Copy each line of the records that contains the word "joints".

§ **Materials provided**
= = = = =
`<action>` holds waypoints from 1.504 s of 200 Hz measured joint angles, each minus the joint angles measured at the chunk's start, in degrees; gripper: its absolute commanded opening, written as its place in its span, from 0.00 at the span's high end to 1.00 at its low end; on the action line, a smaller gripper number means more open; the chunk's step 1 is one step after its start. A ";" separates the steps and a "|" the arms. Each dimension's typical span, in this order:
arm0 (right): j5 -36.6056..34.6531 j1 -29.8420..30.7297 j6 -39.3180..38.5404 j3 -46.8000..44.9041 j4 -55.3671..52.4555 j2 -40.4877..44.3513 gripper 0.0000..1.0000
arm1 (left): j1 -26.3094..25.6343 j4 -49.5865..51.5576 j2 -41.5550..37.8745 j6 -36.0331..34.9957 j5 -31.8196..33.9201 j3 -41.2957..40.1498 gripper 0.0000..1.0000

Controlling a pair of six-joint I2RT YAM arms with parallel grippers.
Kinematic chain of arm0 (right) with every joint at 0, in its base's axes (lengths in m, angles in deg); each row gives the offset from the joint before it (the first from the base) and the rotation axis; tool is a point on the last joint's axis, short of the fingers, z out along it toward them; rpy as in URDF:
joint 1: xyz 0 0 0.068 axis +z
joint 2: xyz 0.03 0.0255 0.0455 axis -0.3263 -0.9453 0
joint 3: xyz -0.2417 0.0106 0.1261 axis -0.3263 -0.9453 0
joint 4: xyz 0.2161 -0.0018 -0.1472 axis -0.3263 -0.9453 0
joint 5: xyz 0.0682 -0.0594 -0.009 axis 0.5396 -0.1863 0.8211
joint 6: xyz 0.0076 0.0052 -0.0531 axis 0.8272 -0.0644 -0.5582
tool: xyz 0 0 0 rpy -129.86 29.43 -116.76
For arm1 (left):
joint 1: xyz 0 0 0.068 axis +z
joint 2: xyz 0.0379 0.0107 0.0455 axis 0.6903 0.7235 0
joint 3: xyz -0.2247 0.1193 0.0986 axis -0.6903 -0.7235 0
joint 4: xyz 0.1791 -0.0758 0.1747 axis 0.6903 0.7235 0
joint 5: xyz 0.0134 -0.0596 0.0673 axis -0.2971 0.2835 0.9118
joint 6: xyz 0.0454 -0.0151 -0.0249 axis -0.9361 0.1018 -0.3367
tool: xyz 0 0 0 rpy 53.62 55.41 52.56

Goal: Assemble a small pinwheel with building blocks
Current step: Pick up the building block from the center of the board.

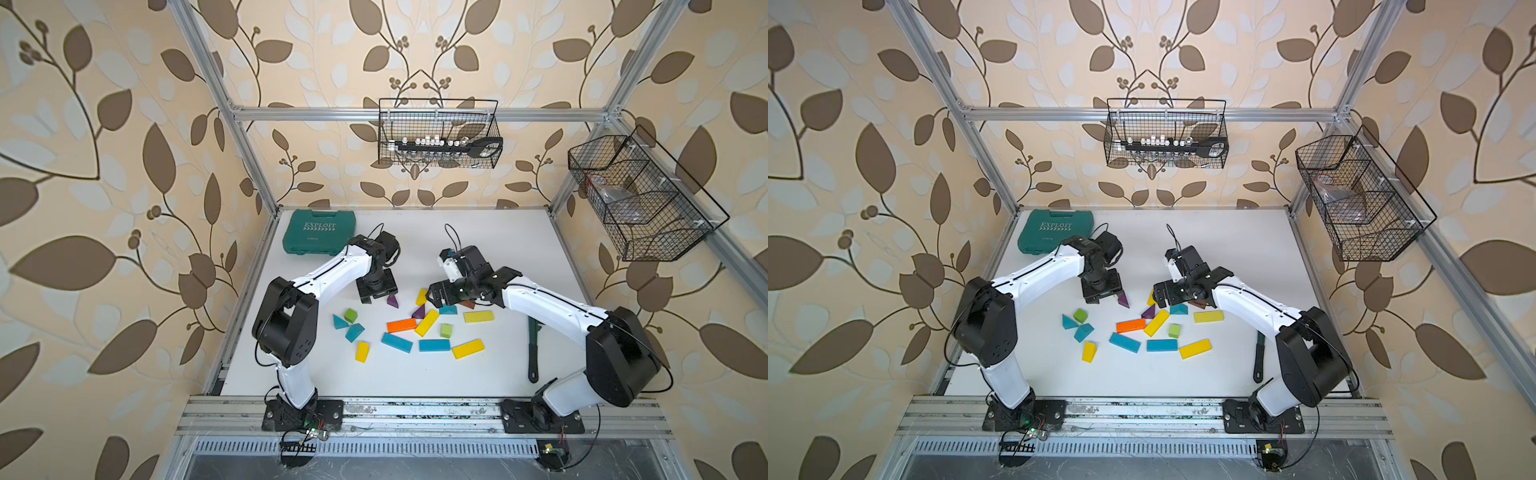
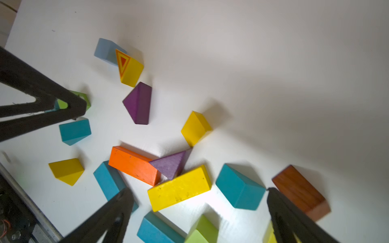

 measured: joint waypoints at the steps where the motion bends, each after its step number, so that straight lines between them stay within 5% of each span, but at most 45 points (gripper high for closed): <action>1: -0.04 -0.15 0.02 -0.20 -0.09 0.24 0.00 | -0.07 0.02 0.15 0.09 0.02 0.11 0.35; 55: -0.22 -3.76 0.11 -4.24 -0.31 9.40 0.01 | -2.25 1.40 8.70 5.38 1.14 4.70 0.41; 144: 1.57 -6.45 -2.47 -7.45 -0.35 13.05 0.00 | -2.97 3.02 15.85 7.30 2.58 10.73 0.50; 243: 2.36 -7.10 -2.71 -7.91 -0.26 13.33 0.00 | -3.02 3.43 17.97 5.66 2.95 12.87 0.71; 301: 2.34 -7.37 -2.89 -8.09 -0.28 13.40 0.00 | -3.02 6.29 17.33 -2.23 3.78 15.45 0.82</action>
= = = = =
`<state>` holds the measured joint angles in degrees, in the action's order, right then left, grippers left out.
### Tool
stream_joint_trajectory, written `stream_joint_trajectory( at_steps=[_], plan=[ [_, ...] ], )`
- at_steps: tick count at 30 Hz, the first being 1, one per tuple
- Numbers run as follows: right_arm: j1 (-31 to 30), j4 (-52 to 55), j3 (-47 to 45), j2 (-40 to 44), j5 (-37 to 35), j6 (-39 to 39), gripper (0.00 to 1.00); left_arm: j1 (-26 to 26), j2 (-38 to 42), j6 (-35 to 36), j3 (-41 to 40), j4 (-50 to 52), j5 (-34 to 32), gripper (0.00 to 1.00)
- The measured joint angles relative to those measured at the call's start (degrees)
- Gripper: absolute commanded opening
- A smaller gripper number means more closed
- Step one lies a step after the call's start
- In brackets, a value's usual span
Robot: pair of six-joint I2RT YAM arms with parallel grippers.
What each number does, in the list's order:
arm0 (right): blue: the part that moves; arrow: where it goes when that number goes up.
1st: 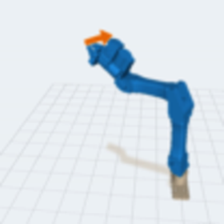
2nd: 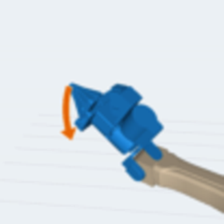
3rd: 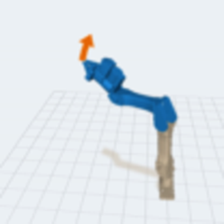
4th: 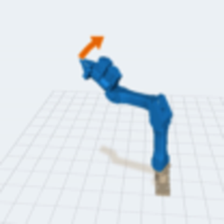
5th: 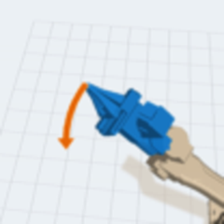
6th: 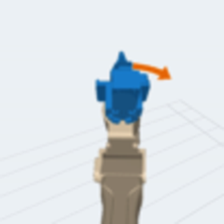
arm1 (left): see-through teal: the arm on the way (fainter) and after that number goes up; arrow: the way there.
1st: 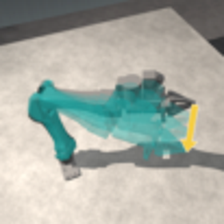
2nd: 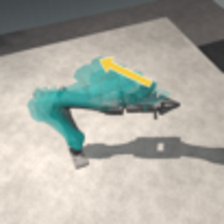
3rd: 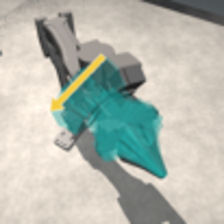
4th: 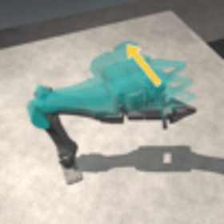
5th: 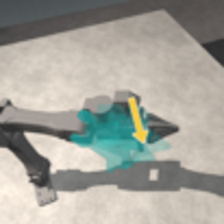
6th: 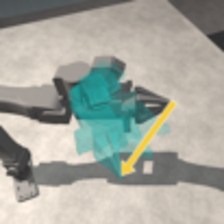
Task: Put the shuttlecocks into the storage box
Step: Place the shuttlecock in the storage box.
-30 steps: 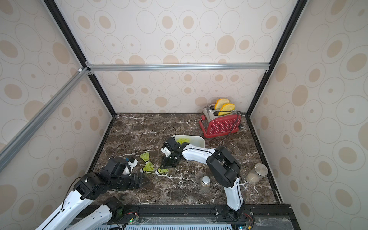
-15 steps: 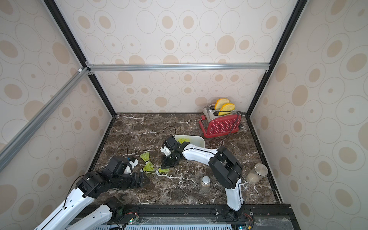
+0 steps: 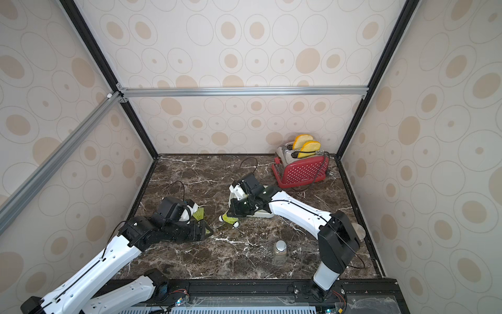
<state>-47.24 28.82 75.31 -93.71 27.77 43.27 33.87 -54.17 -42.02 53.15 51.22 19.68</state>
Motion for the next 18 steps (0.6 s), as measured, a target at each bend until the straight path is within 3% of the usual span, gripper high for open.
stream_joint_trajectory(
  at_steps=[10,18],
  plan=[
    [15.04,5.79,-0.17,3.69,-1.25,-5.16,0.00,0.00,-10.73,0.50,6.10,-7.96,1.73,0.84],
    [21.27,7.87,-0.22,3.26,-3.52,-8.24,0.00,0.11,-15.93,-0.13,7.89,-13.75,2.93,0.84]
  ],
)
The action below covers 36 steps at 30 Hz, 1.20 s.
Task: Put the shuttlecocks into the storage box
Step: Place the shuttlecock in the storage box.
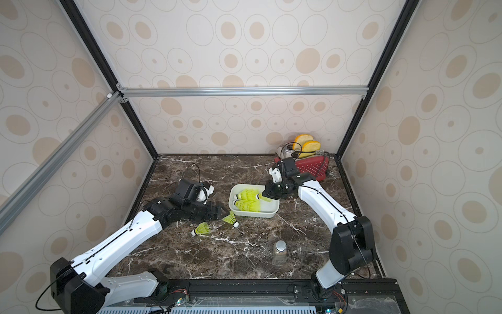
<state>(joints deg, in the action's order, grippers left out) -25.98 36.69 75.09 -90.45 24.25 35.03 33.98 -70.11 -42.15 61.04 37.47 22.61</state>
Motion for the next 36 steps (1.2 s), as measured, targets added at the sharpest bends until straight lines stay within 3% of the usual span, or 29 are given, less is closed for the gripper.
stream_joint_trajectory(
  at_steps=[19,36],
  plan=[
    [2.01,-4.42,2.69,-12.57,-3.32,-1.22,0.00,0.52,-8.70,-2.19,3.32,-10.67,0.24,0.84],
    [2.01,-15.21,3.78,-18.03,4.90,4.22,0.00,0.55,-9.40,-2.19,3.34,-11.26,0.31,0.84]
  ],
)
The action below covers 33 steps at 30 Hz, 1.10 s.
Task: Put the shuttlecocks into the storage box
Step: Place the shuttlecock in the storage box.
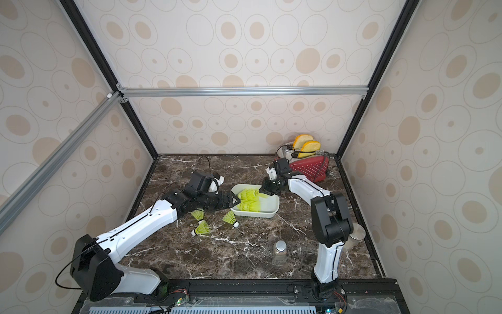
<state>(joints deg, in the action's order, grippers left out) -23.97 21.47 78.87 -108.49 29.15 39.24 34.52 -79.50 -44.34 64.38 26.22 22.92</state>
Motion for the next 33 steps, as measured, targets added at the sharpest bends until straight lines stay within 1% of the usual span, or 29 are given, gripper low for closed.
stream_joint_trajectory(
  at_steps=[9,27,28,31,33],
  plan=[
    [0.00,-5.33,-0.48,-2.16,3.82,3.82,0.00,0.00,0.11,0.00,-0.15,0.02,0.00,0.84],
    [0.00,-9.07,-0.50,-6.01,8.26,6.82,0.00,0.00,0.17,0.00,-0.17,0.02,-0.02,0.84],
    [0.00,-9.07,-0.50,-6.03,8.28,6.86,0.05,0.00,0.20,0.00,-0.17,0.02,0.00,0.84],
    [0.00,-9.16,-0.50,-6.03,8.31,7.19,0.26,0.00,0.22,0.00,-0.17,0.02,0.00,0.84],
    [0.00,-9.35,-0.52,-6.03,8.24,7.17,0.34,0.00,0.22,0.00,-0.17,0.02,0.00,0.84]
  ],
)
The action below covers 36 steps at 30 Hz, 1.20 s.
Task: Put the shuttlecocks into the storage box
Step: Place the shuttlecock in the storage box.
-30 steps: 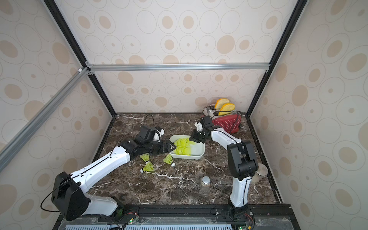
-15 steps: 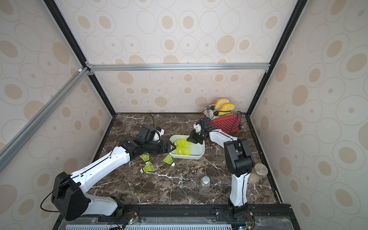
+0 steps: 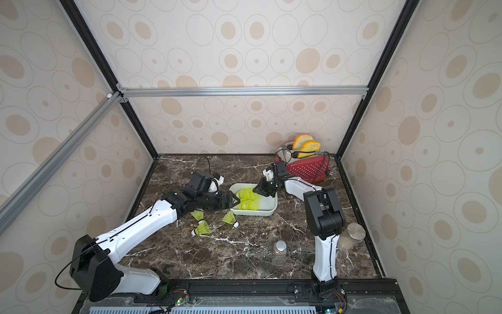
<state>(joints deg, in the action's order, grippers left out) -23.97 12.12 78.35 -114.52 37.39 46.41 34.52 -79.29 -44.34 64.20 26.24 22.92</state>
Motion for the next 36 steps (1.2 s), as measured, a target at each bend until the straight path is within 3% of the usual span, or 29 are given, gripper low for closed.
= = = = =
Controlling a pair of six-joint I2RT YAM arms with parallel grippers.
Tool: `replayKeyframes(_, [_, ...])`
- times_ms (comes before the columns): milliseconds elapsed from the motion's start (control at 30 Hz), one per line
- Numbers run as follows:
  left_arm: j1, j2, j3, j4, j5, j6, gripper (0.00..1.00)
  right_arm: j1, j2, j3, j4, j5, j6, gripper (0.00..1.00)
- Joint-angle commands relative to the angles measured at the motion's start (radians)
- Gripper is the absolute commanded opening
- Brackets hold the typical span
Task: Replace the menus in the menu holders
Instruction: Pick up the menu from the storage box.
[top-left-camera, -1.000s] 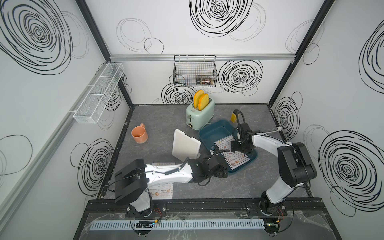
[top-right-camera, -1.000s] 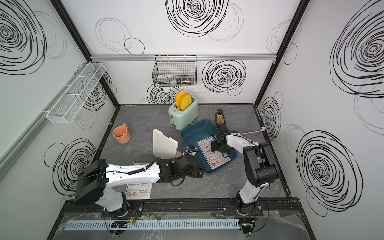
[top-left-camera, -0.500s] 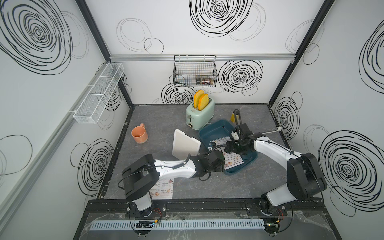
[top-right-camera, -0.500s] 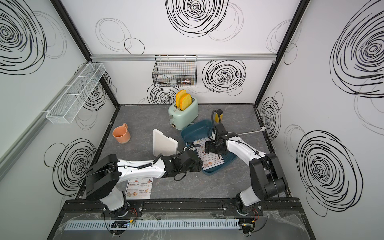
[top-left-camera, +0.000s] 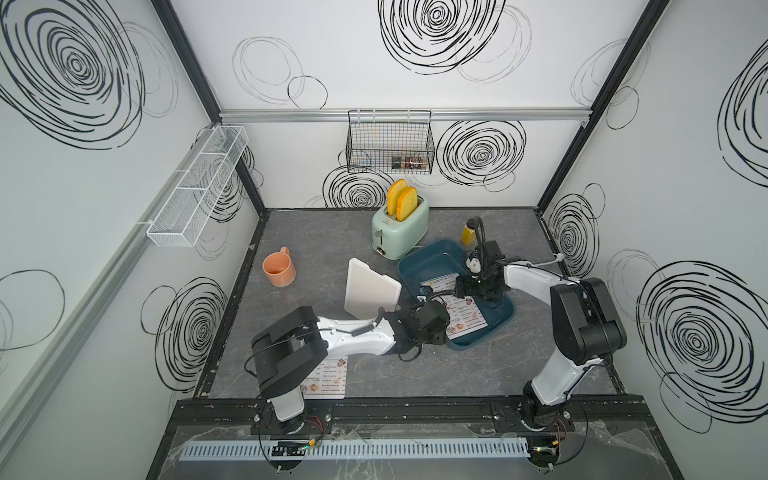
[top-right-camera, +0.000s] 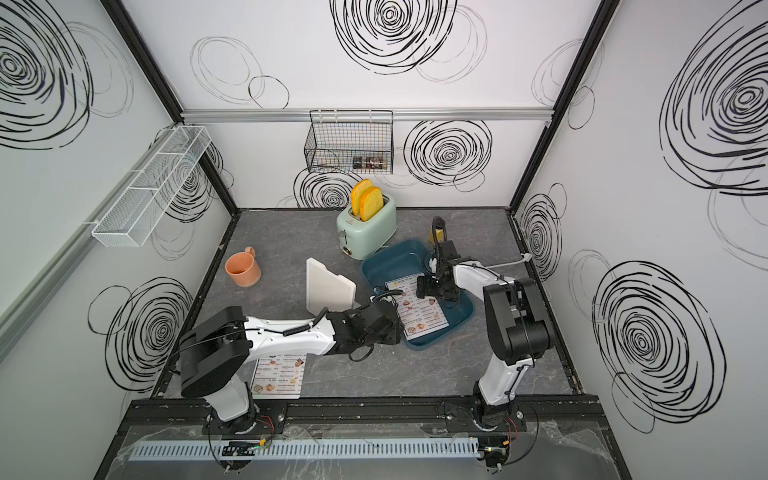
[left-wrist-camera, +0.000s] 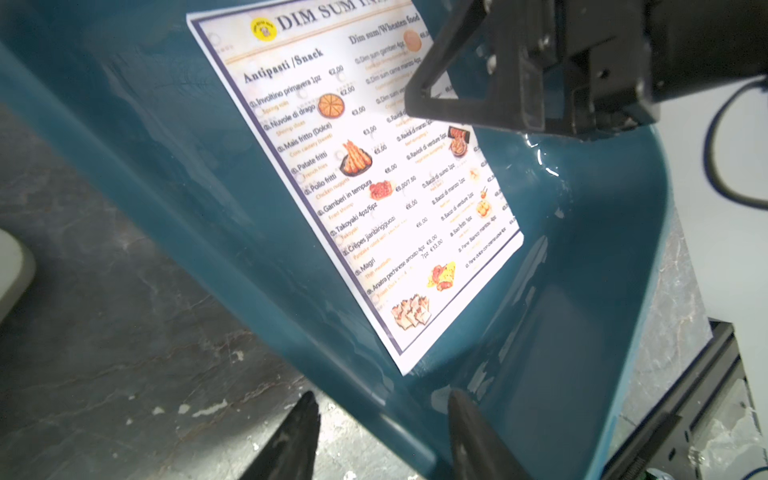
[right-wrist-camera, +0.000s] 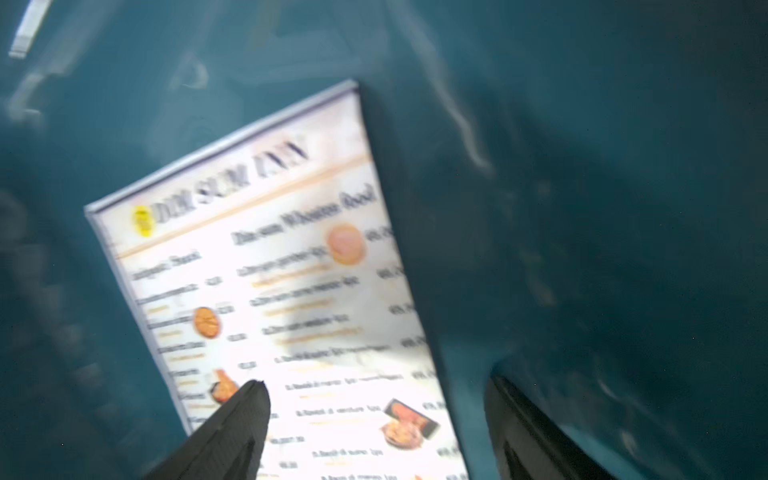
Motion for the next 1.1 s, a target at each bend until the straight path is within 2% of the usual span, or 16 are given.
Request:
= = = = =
§ **Solution to the exercise**
<state>(joints deg, in the action's order, grippers left out) -25.98 36.69 75.09 -90.45 24.25 35.03 33.98 -70.11 -42.15 61.04 37.47 22.61</state>
<state>(joints deg, in the action's order, grippers left out) -23.97 21.47 78.87 -108.49 29.15 39.24 34.52 -79.50 -44.34 64.38 26.22 22.92</state>
<state>(joints deg, in the action's order, grippers left out) -23.97 12.12 78.35 -114.52 37.39 46.41 34.52 -79.29 -44.34 64.20 26.24 22.92</state>

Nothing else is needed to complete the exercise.